§ **Action item**: Output only the lines of the entries that follow, starting at the one with "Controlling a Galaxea" and running down to the one with "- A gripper", both included and unchanged.

[Given data — start]

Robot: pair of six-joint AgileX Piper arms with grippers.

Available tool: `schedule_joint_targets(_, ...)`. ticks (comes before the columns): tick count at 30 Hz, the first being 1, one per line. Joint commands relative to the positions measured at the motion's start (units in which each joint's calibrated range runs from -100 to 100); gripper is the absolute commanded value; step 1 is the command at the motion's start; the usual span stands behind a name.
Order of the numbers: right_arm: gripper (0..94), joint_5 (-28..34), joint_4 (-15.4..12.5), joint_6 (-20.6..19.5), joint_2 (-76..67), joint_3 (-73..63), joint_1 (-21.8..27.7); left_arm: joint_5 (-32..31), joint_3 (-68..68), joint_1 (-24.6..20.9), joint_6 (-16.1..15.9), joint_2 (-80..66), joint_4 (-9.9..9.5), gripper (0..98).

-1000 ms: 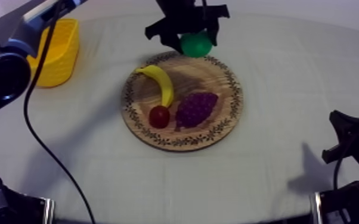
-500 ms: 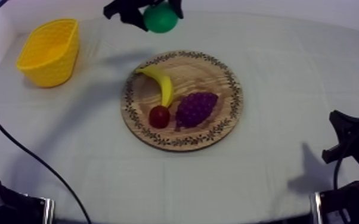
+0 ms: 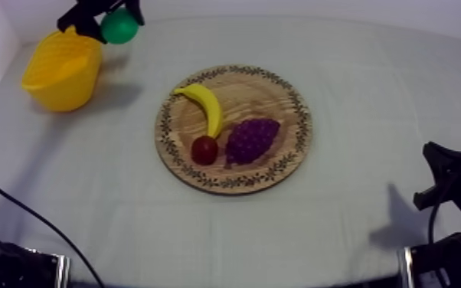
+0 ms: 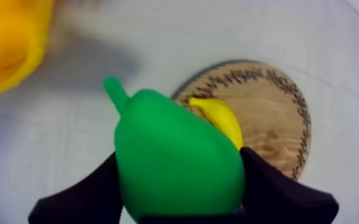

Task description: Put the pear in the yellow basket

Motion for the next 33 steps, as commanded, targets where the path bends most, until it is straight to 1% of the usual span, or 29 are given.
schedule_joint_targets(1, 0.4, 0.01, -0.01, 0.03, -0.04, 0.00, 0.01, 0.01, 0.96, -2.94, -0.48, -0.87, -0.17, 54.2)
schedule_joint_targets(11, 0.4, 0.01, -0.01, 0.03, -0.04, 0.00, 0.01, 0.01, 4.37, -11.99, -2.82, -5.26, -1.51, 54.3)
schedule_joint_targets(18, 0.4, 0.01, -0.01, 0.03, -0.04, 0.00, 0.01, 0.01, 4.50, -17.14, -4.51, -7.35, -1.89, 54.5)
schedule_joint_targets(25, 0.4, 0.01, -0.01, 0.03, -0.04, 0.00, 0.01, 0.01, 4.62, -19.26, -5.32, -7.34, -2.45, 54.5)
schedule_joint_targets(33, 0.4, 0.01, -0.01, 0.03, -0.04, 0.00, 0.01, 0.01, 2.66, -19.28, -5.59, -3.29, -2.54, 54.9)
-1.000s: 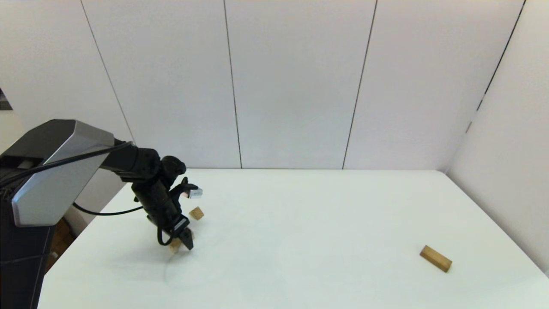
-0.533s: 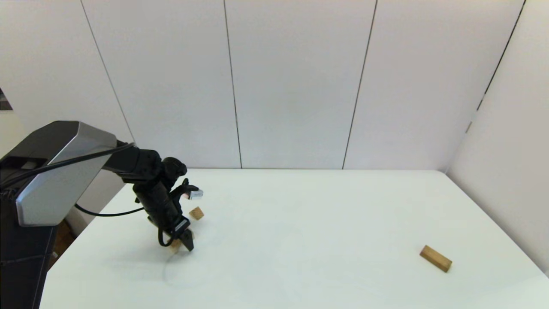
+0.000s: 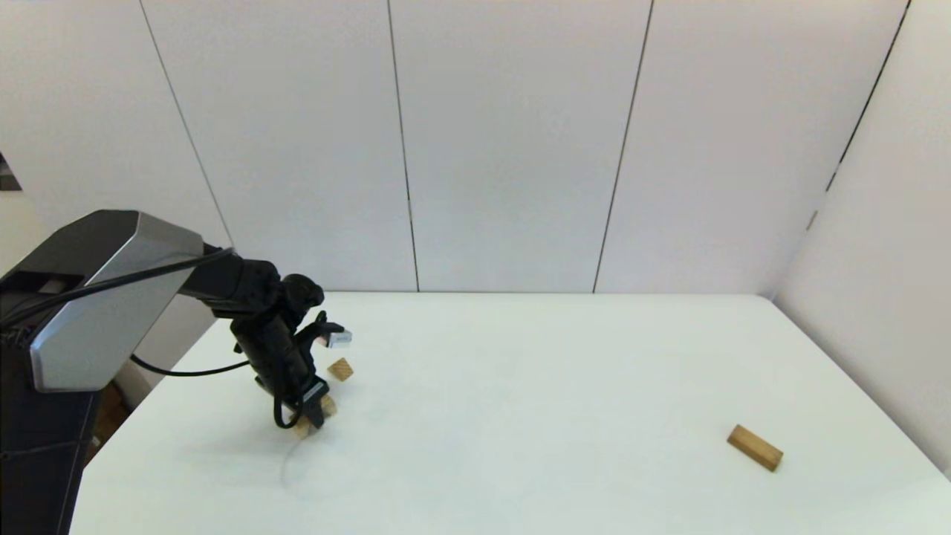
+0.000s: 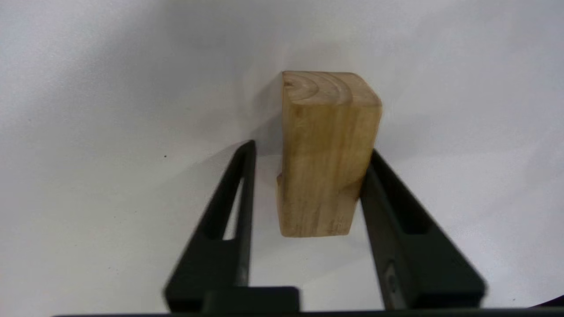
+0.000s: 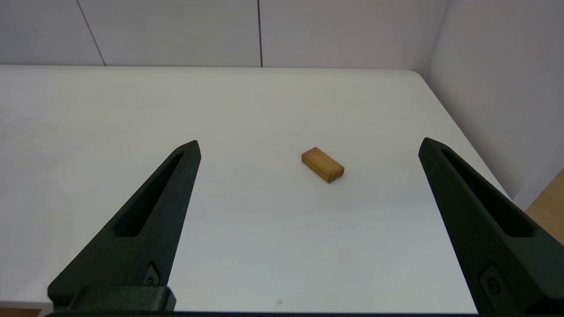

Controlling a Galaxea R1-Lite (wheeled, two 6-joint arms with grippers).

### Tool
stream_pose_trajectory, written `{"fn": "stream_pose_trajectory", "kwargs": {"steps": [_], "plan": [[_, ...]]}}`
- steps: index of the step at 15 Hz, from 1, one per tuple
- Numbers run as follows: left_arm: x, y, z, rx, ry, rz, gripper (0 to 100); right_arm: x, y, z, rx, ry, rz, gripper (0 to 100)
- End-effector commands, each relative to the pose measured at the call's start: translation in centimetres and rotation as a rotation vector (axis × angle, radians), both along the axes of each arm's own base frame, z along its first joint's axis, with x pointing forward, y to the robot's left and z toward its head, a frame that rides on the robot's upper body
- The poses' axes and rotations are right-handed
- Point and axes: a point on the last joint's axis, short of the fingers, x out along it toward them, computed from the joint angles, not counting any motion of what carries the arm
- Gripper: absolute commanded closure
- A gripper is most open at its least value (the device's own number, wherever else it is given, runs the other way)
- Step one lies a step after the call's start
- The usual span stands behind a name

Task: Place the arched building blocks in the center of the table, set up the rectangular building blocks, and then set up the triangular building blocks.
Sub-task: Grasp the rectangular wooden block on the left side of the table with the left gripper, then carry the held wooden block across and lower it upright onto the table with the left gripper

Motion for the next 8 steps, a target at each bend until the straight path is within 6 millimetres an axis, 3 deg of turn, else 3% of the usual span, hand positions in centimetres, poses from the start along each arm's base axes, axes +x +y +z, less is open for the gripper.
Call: {"fn": "stream_pose_trajectory", "kwargs": {"steps": [1,5,8], "plan": [[0.0,0.1,0.3,-0.002,-0.006,-0.001,100,0.0,0.0,0.0,0.000,-0.001,0.001,0],[-0.2,0.0,2.6,-0.007,-0.067,-0.007,100,0.0,0.0,0.0,0.000,-0.001,0.001,0],[-0.6,-2.4,5.2,-0.022,-0.144,-0.072,100,0.0,0.0,0.0,0.000,0.001,0.001,0]]}}
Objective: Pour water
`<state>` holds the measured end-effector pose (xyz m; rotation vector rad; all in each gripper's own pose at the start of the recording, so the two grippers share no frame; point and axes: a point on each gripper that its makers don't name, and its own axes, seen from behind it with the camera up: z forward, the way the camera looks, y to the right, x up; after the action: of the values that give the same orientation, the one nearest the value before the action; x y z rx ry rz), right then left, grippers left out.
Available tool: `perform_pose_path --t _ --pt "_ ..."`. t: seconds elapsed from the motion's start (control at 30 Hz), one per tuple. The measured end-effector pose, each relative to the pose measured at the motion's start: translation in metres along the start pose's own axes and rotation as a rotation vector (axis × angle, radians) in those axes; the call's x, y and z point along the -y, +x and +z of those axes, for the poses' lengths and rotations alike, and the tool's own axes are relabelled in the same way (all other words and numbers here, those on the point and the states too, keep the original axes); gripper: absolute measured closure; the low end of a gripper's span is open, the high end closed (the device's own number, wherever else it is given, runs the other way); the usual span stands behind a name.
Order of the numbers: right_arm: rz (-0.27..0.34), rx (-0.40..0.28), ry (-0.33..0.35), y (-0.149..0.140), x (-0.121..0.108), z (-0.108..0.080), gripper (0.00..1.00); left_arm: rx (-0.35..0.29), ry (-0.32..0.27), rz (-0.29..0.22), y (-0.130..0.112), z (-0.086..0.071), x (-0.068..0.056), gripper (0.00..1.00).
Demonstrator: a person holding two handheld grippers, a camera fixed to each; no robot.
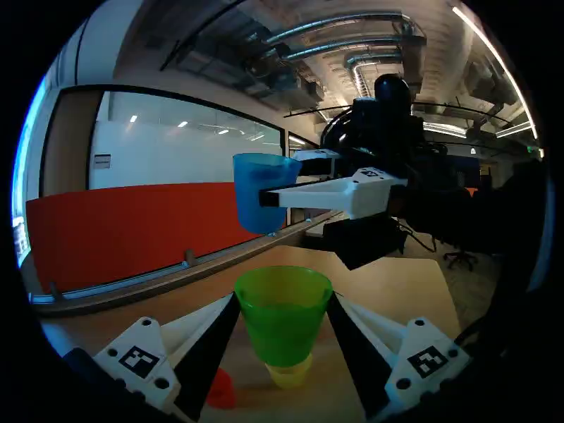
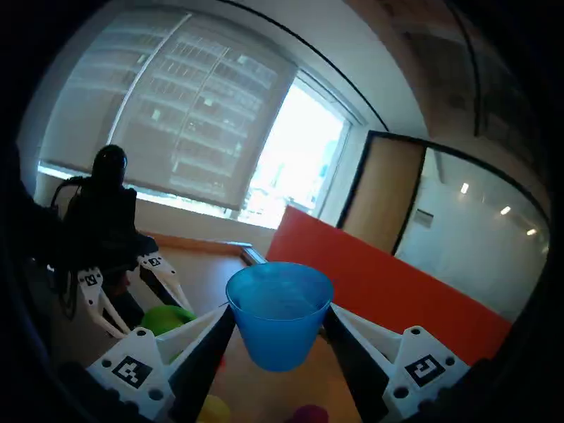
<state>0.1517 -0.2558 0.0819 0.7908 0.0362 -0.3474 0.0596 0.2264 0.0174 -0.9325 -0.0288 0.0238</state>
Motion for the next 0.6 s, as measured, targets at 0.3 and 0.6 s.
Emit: perform_pose_path --t 0.3,0.6 --pt "0.132 0.036 0.038 -0.011 0.004 -0.002 0.12 0.017 -0.003 -0.003 -0.001 -0.002 0.0 0.14" --pt "0.193 0.065 0.055 -0.021 0.003 -0.007 0.12 0.077 -0.008 0.009 -0.011 -0.004 0.001 0.14"
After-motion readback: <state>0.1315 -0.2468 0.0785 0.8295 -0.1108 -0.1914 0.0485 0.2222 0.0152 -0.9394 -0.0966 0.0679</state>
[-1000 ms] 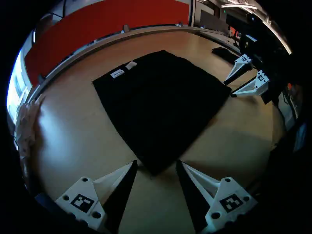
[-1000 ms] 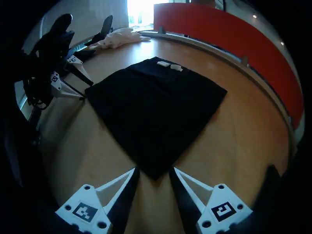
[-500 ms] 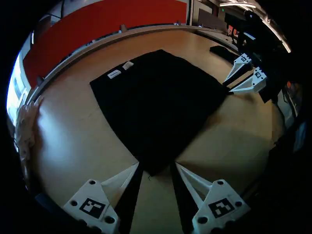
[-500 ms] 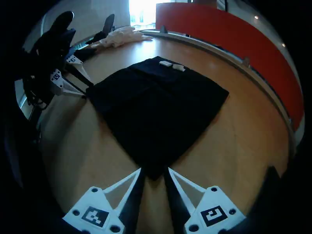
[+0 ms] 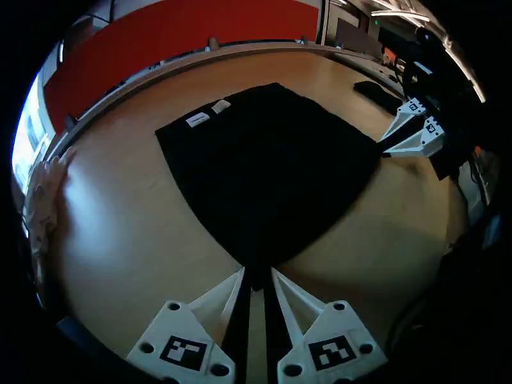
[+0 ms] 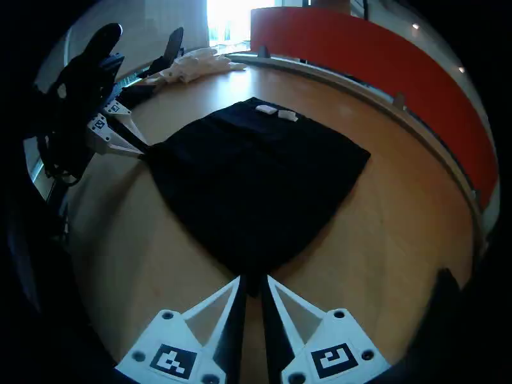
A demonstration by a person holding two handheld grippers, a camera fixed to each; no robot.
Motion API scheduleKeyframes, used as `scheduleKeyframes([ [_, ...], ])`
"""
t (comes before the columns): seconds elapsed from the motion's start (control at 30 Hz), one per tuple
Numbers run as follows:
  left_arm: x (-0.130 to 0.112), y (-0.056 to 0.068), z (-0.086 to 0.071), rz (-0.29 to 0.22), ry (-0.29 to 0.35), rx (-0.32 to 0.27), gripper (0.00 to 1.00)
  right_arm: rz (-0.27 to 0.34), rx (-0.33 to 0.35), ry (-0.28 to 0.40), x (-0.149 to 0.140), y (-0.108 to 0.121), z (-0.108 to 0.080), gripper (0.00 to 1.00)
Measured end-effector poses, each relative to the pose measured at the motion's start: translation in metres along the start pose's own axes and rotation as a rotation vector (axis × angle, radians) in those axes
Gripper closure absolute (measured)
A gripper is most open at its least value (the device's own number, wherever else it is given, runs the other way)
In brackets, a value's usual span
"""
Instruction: Fold towel
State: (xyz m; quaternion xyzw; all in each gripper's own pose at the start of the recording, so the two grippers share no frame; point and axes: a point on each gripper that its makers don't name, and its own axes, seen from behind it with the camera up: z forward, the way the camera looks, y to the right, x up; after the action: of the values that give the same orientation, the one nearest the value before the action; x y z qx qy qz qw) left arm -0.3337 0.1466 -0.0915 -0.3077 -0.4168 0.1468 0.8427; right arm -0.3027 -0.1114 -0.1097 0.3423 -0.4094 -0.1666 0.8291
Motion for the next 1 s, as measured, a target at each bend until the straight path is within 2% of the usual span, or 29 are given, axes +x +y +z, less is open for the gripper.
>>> scheduleKeyframes([
  [0.27,0.009,0.0,-0.009,-0.013,0.009,0.009,0.88,-0.015,-0.001,0.016,0.01,0.001,-0.01,0.85],
  [0.6,0.031,-0.002,-0.041,-0.031,0.046,0.026,0.88,-0.013,-0.002,0.07,0.036,0.001,-0.037,0.85],
  [0.8,0.04,0.003,-0.059,-0.029,0.045,0.014,0.88,-0.017,-0.009,0.088,0.048,0.002,-0.054,0.85],
  [1.0,0.046,0.008,-0.076,-0.052,0.042,0.005,0.88,-0.024,-0.003,0.086,0.055,-0.002,-0.07,0.85],
])
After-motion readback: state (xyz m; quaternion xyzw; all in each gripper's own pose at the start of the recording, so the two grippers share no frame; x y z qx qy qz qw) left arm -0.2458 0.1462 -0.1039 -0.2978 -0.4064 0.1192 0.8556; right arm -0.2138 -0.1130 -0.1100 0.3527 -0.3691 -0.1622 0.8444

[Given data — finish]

§ **Answer area**:
Controlling a Galaxea R1-Lite (wheeled, two 6-joint arms with grippers).

### Tool
stream_pose_trajectory, written `{"fn": "stream_pose_trajectory", "kwargs": {"steps": [_], "plan": [[_, ...]]}}`
- steps: index of the step at 15 Hz, from 1, one per tuple
- Numbers run as follows: left_arm: x, y, z, rx, ry, rz, gripper (0 to 100); right_arm: x, y, z, rx, ry, rz, gripper (0 to 100)
- End-effector commands, each relative to the pose measured at the call's start: translation in centimetres and rotation as a rotation vector (axis × angle, radians), both along the axes of each arm's own base frame, z along its first joint's axis, with x pointing forward, y to the robot's left and z toward its head, a frame that rides on the robot's upper body
- The poses' axes and rotations are right-handed
- Point and axes: a point on the last joint's axis, short of the fingers, x out along it toward them, computed from the joint angles, not counting any motion of what carries the arm
- Gripper: absolute commanded closure
- A gripper is most open at its least value (the device's own number, wherever else it is given, runs the other way)

The work on this exercise has been finished.